Note: I wrote this toward the end of 2019, but have not posted it before:
I am pretty pumped fired up about the topic of menstrual equity. I have been collecting pads, tampons, and other period products since the beginning of November, and have gotten awesome response from friends and family. I love you all! The book that I chose to read is called “Periods Gone Public: Taking a Stand for Menstrual Equity,” by lawyer and menstrual activist Jennifer Weiss-Wolf. This book includes a pretty comprehensive examination of period poverty, or lack of adequate access to menstrual products. While reading the book I felt simultaneously enraged and hopeful, which is how I often feel reading about issues of inequality and potential solutions.
Menstruation is a great example of a topic that is so enmeshed in stigma that it seems revolutionary to even talk about. As Weiss-Wolf puts it on page 11, periods have been stigmatized for as long as patriarchy has been around. You cannot separate period stigma from patriarchy, and you cannot separate stigma from access to care. In the beginning chapters, Weiss-Wolf shares the history and epistemology of menstrual-related words and products. She shares damning passages from religious texts and contends that claims of weakness/impurity are exactly how menstruation has been leveraged as a means to exclude women from full civic participation- in the church as well as in society at large (pg. 7). Just think of the ridiculous claims people make as to why women would be too emotional in an high stakes role (meanwhile, our current so-called president is throwing tantrums on the daily but OKKKKKK).
Honestly I could write a long research paper about the topics in this book but I want you to read it for yourself and share it with all of your friends. I tend to get carried away writing so I will try to keep it short…or at least not too long. Weiss-Wolf takes us on a global journey, where rates of access to products are abysmal in some places. Let’s look at this quote from pg. 29:
“Around the globe on any given day, more than 8 hundred million people are menstruating. At least 5 hundred million lack adequate resources for managing their periods.”
This leads to people with periods missing out of education, being exiled from society, prone to disease or infection, and sometimes being forced to have transactional sex for products. This is a topic in itself, but Weiss-Wolf highlights some very cool innovations to try to curb these products. It’s important that there are localized solutions, because every community has its own unique cultural practices and barriers. One great example of this is in Coimbatore India, where a local husband and entrepreneur invented a simple machine to produce inexpensive and disposable pads. This has allowed many people access to menstrual products, as well as creating jobs in the area. Weiss-Wolf includes a couple other really cool innovations in different parts of the world, localized to fill a specific need for a universal problem.
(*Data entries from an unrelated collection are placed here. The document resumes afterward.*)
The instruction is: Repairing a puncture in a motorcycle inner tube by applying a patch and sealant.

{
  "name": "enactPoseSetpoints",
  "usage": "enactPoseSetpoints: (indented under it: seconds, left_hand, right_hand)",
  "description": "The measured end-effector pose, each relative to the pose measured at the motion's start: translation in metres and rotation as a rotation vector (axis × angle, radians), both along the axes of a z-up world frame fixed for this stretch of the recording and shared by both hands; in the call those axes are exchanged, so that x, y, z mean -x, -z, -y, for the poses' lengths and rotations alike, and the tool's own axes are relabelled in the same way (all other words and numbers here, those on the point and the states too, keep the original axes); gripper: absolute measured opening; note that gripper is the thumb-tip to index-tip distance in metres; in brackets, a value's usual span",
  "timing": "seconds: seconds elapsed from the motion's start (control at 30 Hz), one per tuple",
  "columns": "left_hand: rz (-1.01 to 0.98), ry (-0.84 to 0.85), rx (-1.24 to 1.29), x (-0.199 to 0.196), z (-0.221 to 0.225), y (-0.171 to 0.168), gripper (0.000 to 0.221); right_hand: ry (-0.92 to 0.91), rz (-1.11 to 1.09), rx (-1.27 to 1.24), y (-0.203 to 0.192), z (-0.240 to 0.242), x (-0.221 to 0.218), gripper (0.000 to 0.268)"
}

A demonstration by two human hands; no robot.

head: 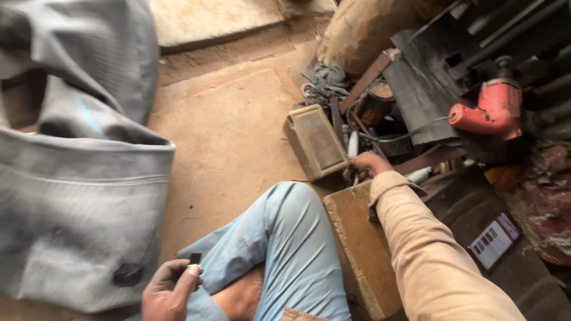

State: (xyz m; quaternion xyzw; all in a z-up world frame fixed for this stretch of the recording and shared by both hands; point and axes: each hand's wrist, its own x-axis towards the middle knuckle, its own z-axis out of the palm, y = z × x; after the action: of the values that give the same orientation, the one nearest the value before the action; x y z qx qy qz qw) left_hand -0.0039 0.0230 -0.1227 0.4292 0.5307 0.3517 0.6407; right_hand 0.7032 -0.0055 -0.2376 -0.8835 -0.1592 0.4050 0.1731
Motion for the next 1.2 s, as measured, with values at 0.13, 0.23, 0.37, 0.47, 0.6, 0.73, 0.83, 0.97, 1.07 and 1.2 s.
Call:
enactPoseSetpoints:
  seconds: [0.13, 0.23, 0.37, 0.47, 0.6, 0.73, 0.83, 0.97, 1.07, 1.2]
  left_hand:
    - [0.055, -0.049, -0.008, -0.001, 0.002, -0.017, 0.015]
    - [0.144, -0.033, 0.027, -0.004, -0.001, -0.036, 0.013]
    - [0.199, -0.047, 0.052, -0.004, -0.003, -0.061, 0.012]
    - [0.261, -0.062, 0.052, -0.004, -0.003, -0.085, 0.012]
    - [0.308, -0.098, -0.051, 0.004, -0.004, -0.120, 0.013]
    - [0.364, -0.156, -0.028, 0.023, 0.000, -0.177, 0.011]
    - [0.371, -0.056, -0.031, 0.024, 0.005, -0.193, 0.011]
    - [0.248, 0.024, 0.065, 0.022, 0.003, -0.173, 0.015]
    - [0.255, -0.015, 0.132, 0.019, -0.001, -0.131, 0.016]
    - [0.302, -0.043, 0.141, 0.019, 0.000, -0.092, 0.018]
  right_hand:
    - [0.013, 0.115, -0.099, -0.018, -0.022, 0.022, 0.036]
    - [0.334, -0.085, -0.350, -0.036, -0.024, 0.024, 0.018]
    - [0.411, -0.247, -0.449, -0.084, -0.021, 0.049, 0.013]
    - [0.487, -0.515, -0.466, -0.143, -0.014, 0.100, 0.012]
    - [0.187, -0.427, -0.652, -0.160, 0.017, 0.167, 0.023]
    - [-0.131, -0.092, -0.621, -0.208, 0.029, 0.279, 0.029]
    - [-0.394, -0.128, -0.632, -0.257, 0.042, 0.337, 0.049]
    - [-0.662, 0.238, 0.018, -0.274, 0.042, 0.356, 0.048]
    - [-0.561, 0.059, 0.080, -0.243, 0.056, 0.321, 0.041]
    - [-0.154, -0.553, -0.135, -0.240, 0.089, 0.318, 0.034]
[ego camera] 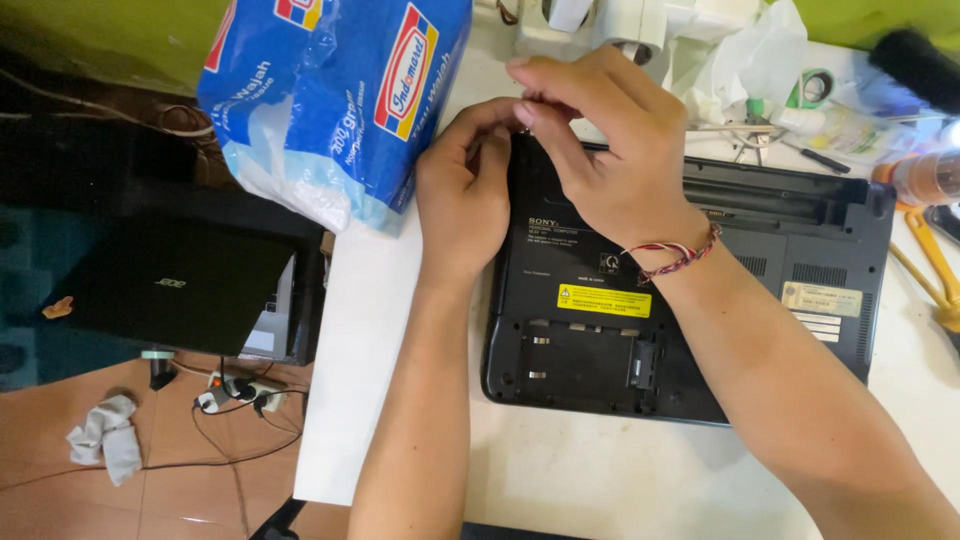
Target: Unscrewing the back panel and removing components from a laptop
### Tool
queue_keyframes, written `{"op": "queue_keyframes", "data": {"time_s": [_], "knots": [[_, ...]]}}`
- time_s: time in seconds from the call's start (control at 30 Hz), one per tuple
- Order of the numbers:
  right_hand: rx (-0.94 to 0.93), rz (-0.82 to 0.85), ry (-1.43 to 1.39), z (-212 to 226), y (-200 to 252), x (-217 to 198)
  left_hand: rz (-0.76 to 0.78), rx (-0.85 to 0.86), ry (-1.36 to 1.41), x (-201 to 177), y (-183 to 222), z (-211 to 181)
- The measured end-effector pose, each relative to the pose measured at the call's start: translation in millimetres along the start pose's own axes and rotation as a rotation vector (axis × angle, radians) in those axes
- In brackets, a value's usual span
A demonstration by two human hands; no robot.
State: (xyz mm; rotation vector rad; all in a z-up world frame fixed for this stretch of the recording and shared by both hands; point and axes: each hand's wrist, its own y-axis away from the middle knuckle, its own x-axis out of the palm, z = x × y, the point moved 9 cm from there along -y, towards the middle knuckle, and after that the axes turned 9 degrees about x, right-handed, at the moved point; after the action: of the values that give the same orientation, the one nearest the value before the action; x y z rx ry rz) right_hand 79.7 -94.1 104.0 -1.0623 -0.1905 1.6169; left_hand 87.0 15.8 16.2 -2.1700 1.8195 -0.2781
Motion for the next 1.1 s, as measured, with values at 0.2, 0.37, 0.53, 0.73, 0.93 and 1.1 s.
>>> {"op": "queue_keyframes", "data": {"time_s": [0.2,0.37,0.53,0.73,0.93,1.1], "knots": [[-0.001,-0.098,-0.025,2.3,0.3,-12.2,0.005,-0.005,0.013,1.2,0.0,-3.8],[-0.014,-0.252,-0.003,5.0,-0.7,-44.9,0.037,0.027,0.001,4.0,1.4,-9.1],[0.098,-0.389,-0.102,-0.3,4.5,-79.6,0.09,0.212,-0.207,8.5,5.1,-25.8],[0.297,-0.428,-0.096,-18.9,39.9,-117.3,0.086,0.182,-0.185,14.1,7.4,-18.6],[0.366,-0.426,-0.066,-18.1,93.0,-140.2,0.064,0.16,-0.132,16.6,5.9,-20.0],[0.513,-0.575,-0.233,-45.2,155.3,-162.8,-0.029,0.294,-0.259,9.8,8.1,-18.5]]}}
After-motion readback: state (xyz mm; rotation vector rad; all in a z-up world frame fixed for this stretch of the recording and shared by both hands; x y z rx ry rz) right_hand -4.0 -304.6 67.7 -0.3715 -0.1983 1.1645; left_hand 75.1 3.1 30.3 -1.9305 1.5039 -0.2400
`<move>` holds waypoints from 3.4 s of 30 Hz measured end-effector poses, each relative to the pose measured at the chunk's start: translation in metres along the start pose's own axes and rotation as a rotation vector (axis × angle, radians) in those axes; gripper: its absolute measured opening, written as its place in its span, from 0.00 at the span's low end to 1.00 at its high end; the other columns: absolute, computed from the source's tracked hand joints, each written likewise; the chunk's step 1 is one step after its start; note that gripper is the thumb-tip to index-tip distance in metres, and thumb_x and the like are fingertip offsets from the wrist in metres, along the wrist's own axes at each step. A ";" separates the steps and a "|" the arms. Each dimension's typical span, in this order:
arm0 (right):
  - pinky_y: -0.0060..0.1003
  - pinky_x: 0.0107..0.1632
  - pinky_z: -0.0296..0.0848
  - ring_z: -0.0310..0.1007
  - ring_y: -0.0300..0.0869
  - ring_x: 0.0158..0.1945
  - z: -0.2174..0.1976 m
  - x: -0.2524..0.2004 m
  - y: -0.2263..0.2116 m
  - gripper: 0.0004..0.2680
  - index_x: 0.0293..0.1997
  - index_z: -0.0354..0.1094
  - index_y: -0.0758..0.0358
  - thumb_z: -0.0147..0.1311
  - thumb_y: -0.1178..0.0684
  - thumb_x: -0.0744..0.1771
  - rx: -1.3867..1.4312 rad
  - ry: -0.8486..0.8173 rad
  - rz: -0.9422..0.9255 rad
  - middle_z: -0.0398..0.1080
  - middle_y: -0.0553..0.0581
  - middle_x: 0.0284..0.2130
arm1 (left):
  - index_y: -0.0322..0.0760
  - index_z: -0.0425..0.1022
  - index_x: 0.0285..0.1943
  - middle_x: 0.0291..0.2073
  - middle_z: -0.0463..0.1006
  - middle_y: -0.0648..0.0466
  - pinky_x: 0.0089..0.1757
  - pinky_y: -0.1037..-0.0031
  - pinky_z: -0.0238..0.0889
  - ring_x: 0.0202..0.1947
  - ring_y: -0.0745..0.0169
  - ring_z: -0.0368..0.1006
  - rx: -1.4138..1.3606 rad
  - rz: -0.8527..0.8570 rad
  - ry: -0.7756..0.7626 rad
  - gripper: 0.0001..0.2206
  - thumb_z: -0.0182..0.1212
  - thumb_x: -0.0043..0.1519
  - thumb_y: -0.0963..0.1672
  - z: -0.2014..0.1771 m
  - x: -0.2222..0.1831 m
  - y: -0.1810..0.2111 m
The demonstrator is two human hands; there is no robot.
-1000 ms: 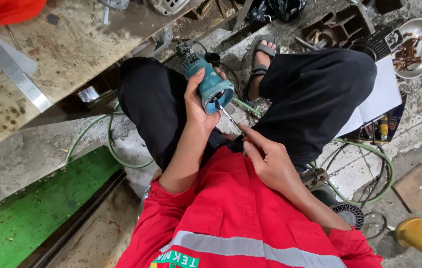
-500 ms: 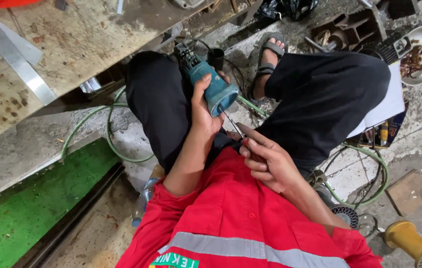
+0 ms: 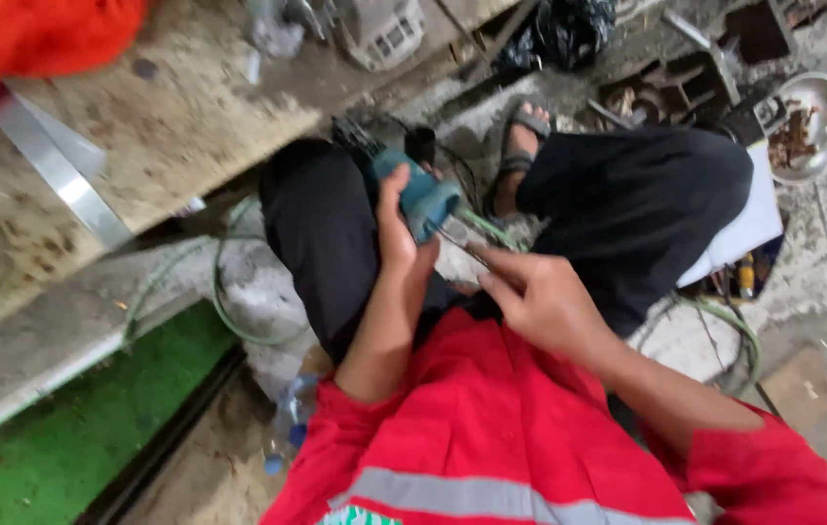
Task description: Disassembling a power tool motor, inspecting the rotor and bearings, applying a substance from a small bottle, and reassembling the unit.
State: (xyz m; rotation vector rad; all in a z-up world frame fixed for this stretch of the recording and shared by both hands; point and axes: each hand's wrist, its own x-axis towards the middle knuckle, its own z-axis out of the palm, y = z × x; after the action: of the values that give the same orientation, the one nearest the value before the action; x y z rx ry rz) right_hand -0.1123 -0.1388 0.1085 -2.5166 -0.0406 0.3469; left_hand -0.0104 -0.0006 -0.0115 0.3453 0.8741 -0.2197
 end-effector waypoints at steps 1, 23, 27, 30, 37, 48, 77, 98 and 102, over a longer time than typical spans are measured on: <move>0.34 0.21 0.68 0.68 0.43 0.23 0.004 -0.003 0.007 0.14 0.60 0.73 0.57 0.56 0.54 0.67 0.557 -0.089 0.259 0.74 0.60 0.27 | 0.31 0.78 0.45 0.37 0.83 0.44 0.44 0.58 0.77 0.38 0.50 0.82 -0.024 -0.005 -0.027 0.15 0.74 0.54 0.44 -0.002 0.000 0.001; 0.53 0.36 0.79 0.80 0.55 0.33 0.011 -0.006 -0.019 0.13 0.58 0.77 0.46 0.55 0.46 0.68 -0.019 -0.007 0.125 0.78 0.60 0.29 | 0.30 0.78 0.46 0.40 0.83 0.42 0.47 0.54 0.77 0.41 0.47 0.82 0.006 -0.047 0.048 0.18 0.77 0.52 0.45 -0.007 0.011 -0.008; 0.40 0.45 0.80 0.81 0.38 0.38 0.008 -0.027 0.002 0.18 0.61 0.75 0.36 0.62 0.41 0.63 0.591 -0.130 0.552 0.81 0.46 0.33 | 0.31 0.78 0.46 0.40 0.83 0.43 0.47 0.59 0.78 0.40 0.49 0.82 0.037 -0.081 0.001 0.18 0.77 0.52 0.45 0.000 -0.012 -0.007; 0.31 0.24 0.80 0.81 0.36 0.34 0.001 -0.030 -0.017 0.25 0.74 0.59 0.52 0.54 0.50 0.66 1.502 -0.207 0.978 0.76 0.56 0.49 | 0.31 0.78 0.45 0.40 0.83 0.43 0.46 0.59 0.77 0.40 0.49 0.82 0.017 -0.099 0.023 0.18 0.77 0.52 0.45 0.003 -0.026 0.000; 0.35 0.24 0.61 0.65 0.42 0.26 -0.001 -0.004 -0.027 0.15 0.64 0.72 0.52 0.52 0.50 0.69 0.898 -0.134 0.647 0.71 0.60 0.29 | 0.33 0.79 0.44 0.39 0.83 0.45 0.46 0.60 0.78 0.39 0.51 0.82 0.055 -0.065 0.003 0.18 0.78 0.52 0.46 0.004 -0.015 0.002; 0.42 0.47 0.80 0.82 0.45 0.44 -0.020 -0.018 -0.005 0.19 0.62 0.73 0.55 0.64 0.47 0.64 0.597 -0.111 0.409 0.81 0.60 0.39 | 0.32 0.77 0.48 0.41 0.82 0.44 0.48 0.58 0.77 0.43 0.50 0.81 0.055 -0.043 -0.117 0.18 0.75 0.56 0.47 -0.005 -0.014 -0.008; 0.41 0.35 0.74 0.72 0.45 0.26 -0.007 0.035 0.007 0.12 0.52 0.73 0.50 0.68 0.48 0.65 0.491 0.240 0.159 0.67 0.50 0.19 | 0.37 0.73 0.47 0.36 0.77 0.47 0.28 0.57 0.79 0.31 0.52 0.76 0.356 -0.201 -0.002 0.21 0.71 0.55 0.53 0.026 -0.060 -0.009; 0.54 0.38 0.73 0.75 0.58 0.37 -0.003 0.068 0.027 0.14 0.54 0.66 0.66 0.61 0.51 0.67 0.441 0.187 0.217 0.70 0.67 0.32 | 0.42 0.72 0.67 0.67 0.70 0.37 0.65 0.49 0.57 0.69 0.33 0.63 1.421 0.656 -0.612 0.19 0.54 0.66 0.37 0.030 -0.065 0.006; 0.55 0.38 0.73 0.75 0.61 0.39 0.001 0.069 0.029 0.14 0.54 0.65 0.68 0.61 0.51 0.67 0.450 0.206 0.215 0.70 0.69 0.33 | 0.43 0.73 0.66 0.66 0.71 0.38 0.65 0.50 0.59 0.69 0.35 0.64 1.424 0.698 -0.601 0.18 0.55 0.66 0.37 0.028 -0.058 0.003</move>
State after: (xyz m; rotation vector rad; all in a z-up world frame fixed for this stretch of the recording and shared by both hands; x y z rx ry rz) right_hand -0.0476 -0.1551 0.0752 -2.0973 0.3528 0.1559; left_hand -0.0263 -0.0057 0.0511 1.7644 -0.1724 -0.2418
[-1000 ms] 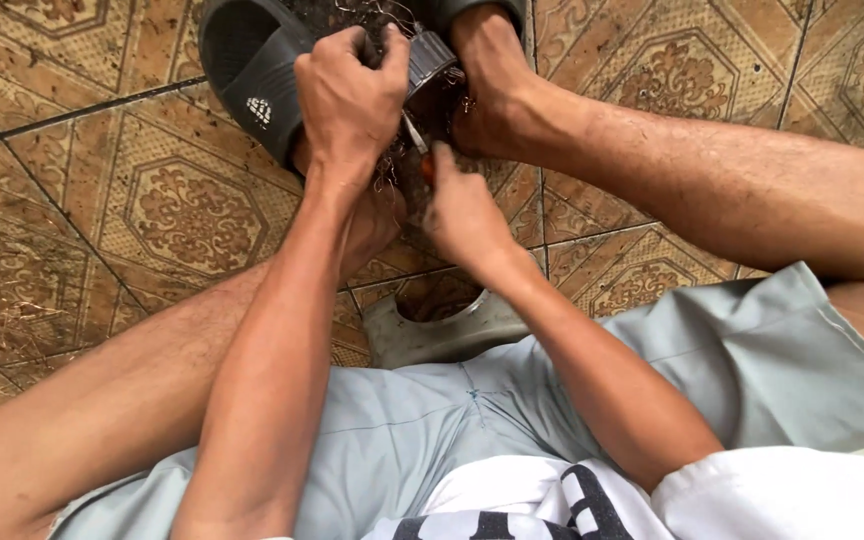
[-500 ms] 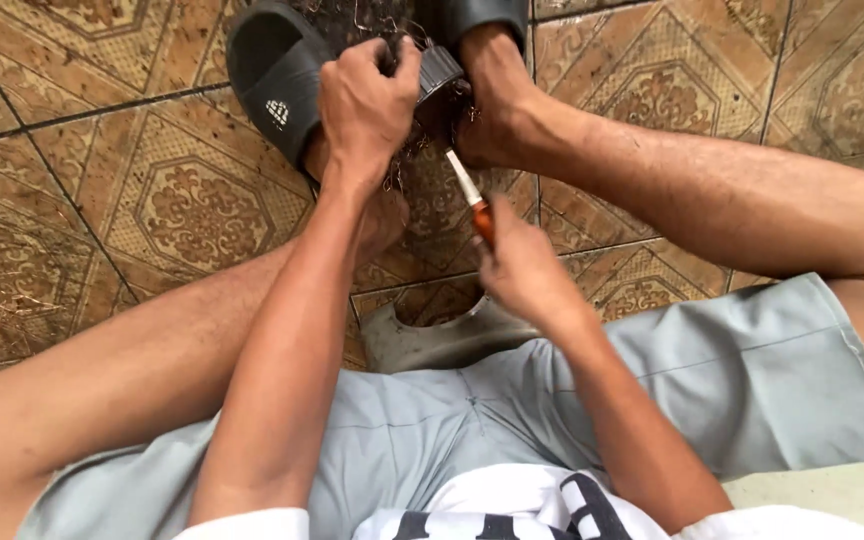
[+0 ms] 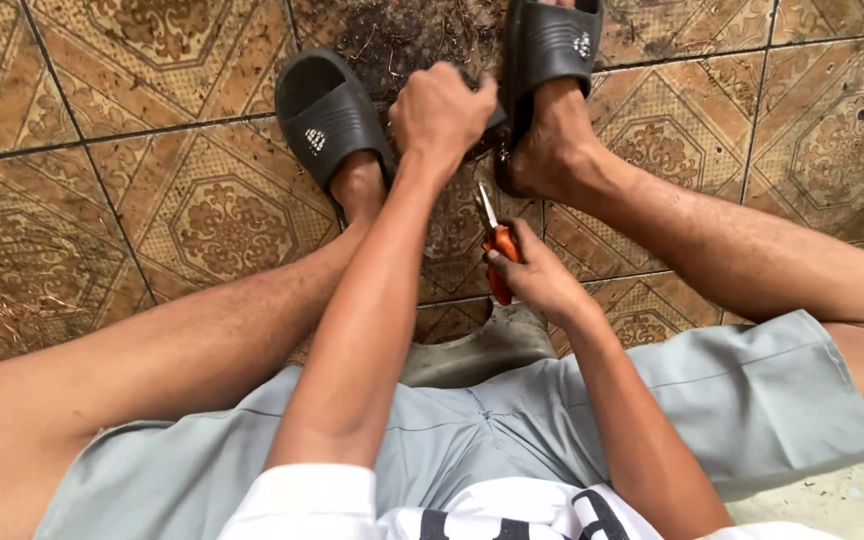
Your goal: Extracting copper wire from a motor stator using a small hand tool and pliers for recycling.
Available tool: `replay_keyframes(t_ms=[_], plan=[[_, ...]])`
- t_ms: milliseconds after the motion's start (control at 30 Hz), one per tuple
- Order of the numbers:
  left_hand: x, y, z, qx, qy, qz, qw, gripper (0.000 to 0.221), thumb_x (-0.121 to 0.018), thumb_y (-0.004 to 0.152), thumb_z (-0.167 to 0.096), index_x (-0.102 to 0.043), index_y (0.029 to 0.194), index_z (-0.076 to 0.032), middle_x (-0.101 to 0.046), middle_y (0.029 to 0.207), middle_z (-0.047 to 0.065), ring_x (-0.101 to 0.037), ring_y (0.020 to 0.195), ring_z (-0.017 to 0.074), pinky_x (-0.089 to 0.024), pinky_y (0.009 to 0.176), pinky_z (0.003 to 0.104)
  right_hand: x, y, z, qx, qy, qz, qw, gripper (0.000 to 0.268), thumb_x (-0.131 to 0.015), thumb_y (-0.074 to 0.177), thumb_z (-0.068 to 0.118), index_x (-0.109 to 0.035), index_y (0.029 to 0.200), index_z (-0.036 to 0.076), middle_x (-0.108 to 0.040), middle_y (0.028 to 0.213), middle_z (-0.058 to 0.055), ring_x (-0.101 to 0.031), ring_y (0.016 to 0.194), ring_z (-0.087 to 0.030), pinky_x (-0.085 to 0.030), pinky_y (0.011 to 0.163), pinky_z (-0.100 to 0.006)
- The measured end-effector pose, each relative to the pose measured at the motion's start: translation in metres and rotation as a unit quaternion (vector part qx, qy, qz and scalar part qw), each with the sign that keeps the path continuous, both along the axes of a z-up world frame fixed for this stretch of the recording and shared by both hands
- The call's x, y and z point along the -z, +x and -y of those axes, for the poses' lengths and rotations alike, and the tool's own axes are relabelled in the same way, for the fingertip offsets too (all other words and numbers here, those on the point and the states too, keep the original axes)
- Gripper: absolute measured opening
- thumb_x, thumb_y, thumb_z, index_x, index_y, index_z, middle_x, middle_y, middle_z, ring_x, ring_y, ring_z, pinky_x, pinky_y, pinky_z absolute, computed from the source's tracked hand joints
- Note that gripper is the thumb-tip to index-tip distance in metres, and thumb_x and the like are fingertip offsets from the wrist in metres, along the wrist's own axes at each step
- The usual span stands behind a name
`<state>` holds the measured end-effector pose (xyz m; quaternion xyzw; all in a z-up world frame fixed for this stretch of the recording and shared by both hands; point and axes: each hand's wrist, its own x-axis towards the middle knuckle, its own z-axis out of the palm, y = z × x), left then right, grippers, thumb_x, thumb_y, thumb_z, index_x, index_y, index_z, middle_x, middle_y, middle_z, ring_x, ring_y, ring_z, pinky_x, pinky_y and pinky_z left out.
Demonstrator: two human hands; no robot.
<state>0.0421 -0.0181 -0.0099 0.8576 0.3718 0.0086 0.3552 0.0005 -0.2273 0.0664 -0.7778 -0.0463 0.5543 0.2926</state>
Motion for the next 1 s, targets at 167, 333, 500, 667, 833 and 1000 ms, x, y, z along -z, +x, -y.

Being a lawyer and policy maker, Weiss-Wolf creates a good balance between innovation/giving and creating systemic change by advocating for policy changes. In our country, almost every state has a tax on tampons, because they are not considered to be necessities in most tax codes. After reading the book, three areas on the national level that are in need of the most change are the following: access to products for the homeless, access to products for those in prison, and access for people who are transgender or gender nonconforming. Again, Weiss-Wolf shares ways to get products to people in need, as well as policy changes we can advocate for which guarantees access to all. The capital-T Truth is that no effort that individuals make will ever be enough- we have to change the system. But that doesn’t mean we shouldn’t do all we can to give what we can to those in need.
Because of my background in women’s studies and women’s health, I feel I am a little more aware of issues of menstrual equity than the average citizen. But WOW there were so many eye-opening passages in this book. There are accounts and data about the experience of menstruating while homeless and while in prison. While I’ve thought about these issues before, I had never actually thought about the specifics. Like- what if you don’t have a tampon or pad? What if you don’t have access to privacy of any kind? The number of pads that people in prison receive on a monthly basis is abysmal. The most marginalized in our communities are not having their basic needs met, and this has dire consequences. Wow I could say SO much more about this. About just the stigma, the lack of public education related to menstruation and how that bleeds (get it?) into all policies related to women’s bodies (and people with vaginas). I could write a whole book looking specifically at homeless people with periods, or periods in prison, or having a period while trans in a country with LAWS ON THE BOOKS specifying archaic bathroom guidelines. I could write about menstrual access and education on a global level. But I am going to stop here for now and I sincerely hope that you check out this book for all the important information in it. I will be back to talk more about this soon, share about my donation drive (and hopefully inspire you to do one in your community!), and to give you information about policies that we can help to change.